*** Material for this exercise ***
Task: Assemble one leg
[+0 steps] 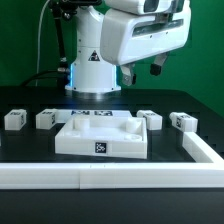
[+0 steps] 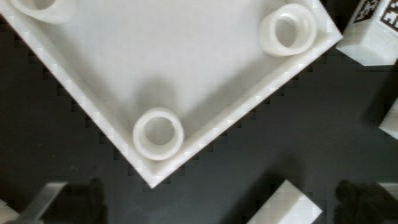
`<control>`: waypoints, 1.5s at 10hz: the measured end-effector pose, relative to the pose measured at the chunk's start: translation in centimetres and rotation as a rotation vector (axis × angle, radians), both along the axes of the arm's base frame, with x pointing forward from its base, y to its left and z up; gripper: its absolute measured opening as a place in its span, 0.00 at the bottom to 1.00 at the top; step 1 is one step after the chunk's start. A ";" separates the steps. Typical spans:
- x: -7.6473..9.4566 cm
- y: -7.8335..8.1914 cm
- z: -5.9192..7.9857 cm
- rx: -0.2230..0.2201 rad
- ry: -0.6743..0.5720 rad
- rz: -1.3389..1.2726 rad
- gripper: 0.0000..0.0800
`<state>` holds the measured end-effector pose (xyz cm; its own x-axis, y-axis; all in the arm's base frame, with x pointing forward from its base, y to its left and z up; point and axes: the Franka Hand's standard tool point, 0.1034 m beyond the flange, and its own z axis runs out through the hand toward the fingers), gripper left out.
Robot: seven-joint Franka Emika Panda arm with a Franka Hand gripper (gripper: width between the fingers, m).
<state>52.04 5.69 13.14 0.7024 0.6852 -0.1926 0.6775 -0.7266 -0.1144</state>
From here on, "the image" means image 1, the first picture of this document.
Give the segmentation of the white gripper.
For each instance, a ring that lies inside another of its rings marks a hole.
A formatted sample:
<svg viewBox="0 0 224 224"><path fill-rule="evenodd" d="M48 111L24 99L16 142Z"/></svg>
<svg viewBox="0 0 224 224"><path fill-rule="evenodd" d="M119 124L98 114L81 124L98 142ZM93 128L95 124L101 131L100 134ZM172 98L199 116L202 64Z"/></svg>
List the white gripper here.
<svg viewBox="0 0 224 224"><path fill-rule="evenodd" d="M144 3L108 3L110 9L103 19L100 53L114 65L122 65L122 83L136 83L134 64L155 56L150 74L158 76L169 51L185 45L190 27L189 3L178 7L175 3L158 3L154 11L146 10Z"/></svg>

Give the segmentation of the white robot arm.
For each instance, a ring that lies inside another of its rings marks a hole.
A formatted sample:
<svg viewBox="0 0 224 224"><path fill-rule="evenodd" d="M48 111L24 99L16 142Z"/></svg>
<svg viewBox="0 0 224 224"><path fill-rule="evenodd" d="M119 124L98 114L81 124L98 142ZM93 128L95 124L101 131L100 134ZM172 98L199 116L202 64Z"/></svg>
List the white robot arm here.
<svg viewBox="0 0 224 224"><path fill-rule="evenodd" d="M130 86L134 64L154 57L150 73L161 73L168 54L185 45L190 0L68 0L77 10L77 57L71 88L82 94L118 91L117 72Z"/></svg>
*** End of Material for this exercise ***
*** Material for this exercise ***
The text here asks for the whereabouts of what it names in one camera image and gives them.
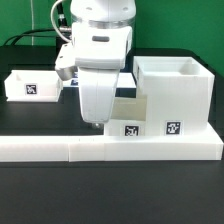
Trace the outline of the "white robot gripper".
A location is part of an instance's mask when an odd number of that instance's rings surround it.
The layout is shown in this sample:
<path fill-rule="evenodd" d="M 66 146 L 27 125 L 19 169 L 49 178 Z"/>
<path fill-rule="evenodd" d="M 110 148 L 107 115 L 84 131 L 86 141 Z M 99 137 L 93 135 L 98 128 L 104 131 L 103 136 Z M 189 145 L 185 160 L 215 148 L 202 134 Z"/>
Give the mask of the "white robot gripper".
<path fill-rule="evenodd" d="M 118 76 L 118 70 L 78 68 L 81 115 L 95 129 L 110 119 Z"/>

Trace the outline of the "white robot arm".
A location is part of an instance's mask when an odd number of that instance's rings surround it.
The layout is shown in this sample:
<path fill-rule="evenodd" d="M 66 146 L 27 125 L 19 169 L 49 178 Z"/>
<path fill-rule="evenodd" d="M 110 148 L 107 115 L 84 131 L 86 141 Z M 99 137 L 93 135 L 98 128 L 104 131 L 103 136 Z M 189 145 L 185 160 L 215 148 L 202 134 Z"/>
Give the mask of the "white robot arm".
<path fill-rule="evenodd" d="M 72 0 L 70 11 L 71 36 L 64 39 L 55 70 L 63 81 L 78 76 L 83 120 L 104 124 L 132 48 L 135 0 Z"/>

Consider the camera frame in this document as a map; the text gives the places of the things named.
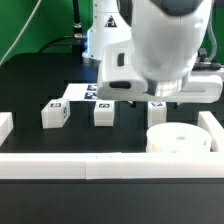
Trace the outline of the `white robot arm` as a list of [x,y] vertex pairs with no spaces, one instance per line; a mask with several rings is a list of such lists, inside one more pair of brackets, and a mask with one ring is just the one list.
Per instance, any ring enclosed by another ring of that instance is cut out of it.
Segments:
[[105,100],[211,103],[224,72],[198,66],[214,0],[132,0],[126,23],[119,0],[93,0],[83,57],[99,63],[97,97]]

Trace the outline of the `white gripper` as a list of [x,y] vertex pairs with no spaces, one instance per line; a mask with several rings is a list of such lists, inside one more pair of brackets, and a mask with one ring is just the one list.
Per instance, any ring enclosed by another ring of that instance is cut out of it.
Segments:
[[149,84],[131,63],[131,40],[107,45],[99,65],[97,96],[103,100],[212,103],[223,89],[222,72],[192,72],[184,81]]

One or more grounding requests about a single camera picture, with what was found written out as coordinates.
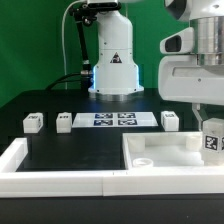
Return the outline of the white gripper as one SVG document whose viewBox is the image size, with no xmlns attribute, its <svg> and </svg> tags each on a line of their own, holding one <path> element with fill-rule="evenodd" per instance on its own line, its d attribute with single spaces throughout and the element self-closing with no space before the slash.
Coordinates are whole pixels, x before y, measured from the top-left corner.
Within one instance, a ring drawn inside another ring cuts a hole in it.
*** End of Material for this exercise ***
*** Material for this exercise ***
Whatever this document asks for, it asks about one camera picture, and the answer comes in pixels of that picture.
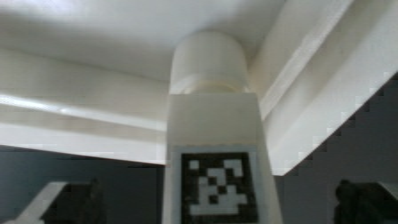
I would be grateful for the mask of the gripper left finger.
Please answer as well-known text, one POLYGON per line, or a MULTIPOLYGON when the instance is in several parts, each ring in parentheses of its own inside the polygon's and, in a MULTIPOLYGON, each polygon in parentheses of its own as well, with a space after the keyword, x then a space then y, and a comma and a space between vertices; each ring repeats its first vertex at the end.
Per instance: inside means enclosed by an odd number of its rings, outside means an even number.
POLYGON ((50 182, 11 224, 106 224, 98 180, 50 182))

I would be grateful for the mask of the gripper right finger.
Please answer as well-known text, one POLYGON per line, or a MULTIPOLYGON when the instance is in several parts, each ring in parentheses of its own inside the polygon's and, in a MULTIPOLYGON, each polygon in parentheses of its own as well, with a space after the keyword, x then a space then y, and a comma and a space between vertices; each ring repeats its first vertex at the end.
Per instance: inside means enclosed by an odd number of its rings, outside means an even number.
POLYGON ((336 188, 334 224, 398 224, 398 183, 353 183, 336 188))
*** End of Material for this exercise ***
Task instructions >> Copy each line in the listing where "would" appears.

Answer to the exercise >>
I would be grateful for the mask of the gripper left finger.
I would be grateful for the mask of the gripper right finger.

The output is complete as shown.